_TASK DETAILS_
Copy nothing but the lines below running from the line containing "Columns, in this" through the line containing "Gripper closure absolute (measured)", both end lines included.
SUPPLIED DATA Start Marker
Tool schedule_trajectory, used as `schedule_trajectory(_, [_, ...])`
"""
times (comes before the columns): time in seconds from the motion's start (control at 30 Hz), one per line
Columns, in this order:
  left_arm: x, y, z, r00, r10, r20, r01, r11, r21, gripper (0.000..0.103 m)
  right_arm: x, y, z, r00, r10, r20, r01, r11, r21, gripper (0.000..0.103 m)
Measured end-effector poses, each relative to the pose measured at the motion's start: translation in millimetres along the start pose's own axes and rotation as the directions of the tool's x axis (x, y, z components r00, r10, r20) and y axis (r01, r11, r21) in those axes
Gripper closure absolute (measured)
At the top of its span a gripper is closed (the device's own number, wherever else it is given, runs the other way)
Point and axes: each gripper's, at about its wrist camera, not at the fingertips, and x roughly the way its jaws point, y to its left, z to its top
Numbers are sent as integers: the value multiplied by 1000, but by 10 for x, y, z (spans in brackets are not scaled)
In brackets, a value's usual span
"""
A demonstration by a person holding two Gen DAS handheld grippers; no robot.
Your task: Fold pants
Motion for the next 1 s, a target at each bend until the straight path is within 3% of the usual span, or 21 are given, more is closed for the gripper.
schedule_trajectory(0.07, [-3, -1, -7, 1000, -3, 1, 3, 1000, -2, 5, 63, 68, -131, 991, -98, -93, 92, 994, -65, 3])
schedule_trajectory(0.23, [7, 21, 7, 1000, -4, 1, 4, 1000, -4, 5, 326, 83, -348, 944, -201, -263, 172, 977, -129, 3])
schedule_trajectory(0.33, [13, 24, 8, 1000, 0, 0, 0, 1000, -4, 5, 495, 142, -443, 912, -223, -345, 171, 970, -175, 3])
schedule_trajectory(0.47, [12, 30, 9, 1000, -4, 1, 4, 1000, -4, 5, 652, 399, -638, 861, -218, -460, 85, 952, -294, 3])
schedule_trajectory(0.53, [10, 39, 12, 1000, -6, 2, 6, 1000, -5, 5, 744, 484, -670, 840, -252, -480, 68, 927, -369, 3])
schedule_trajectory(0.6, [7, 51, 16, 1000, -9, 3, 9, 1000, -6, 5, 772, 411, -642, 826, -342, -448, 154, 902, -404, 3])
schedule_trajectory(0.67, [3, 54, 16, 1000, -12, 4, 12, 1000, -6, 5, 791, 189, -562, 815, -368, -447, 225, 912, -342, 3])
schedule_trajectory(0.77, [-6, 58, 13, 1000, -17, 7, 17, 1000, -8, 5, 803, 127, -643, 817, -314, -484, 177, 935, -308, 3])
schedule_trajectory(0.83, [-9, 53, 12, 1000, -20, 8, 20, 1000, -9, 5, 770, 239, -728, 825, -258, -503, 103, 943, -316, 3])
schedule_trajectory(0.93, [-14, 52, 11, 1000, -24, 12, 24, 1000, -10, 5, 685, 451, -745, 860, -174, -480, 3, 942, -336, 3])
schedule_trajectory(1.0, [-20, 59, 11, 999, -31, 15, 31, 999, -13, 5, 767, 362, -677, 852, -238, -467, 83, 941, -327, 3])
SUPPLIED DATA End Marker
_SOLVED EXERCISE_
Columns, in this order:
  left_arm: x, y, z, r00, r10, r20, r01, r11, r21, gripper (0.000..0.103 m)
  right_arm: x, y, z, r00, r10, r20, r01, r11, r21, gripper (0.000..0.103 m)
Measured end-effector poses, each relative to the pose measured at the motion's start: translation in millimetres along the start pose's own axes and rotation as the directions of the tool's x axis (x, y, z components r00, r10, r20) and y axis (r01, r11, r21) in those axes
Gripper closure absolute (measured)

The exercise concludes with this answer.